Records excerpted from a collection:
════════

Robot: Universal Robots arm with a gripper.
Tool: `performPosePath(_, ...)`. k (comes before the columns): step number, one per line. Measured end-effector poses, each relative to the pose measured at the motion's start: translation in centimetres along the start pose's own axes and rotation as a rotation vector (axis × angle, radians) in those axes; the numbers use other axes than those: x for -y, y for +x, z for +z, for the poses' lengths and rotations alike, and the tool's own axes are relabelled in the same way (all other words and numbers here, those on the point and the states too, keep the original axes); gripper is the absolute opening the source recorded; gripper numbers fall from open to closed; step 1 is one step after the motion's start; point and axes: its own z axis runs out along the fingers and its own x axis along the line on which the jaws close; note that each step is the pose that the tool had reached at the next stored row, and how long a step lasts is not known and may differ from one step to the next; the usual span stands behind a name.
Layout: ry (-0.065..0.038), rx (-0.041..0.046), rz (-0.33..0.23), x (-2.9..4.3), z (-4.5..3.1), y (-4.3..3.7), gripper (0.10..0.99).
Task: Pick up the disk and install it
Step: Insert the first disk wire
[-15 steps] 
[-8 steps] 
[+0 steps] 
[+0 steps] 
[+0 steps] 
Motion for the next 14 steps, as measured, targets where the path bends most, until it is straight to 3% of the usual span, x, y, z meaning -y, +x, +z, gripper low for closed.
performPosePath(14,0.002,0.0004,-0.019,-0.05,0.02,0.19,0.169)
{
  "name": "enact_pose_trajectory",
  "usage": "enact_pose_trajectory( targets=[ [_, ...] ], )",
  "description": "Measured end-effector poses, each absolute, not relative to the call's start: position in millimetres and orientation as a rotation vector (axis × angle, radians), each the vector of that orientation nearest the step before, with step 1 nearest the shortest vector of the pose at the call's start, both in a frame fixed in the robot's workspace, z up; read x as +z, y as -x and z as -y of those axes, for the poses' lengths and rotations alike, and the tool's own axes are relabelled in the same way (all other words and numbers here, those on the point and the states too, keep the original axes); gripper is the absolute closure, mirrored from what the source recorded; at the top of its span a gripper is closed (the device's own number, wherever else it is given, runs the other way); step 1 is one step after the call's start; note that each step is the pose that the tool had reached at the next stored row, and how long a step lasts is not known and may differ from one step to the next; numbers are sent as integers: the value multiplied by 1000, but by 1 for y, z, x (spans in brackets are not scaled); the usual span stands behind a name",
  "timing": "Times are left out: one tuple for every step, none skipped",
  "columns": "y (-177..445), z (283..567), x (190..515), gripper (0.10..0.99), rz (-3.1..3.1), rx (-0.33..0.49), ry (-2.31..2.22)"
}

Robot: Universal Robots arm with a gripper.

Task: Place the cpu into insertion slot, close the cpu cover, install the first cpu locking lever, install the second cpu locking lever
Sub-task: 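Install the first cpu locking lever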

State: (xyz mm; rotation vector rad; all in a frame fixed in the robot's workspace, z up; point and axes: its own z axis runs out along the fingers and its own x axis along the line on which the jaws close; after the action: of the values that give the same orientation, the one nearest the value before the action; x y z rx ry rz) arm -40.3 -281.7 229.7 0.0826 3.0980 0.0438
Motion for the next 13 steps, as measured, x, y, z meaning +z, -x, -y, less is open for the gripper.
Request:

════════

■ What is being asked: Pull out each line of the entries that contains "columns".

■ Your response:
Tool: `performPosePath(_, ...)`. k (comes before the columns): step number, one per line. Measured end-effector poses, each relative to the pose measured at the motion's start: translation in centimetres along the start pose's own axes and rotation as a rotation vector (axis × angle, radians) in those axes; the numbers use other axes than those: x for -y, y for +x, z for +z, for the poses' lengths and rotations alike, and the tool's own axes are relabelled in the same way (all other words and numbers here, those on the point and the states too, keep the original axes); gripper is the absolute opening the source recorded; gripper numbers fall from open to closed; step 1 is one step after the motion's start; point and axes: its own z axis runs out along the fingers and its own x axis along the line on which the jaws close; note that each step is the pose that the tool had reached at the next stored row, and how long a step lasts is not known and may differ from one step to the next; the usual span stands behind a name.
  "columns": "y (-177..445), z (283..567), x (190..515), gripper (0.10..0.99), rz (-3.1..3.1), rx (-0.33..0.49), ry (-2.31..2.22)"

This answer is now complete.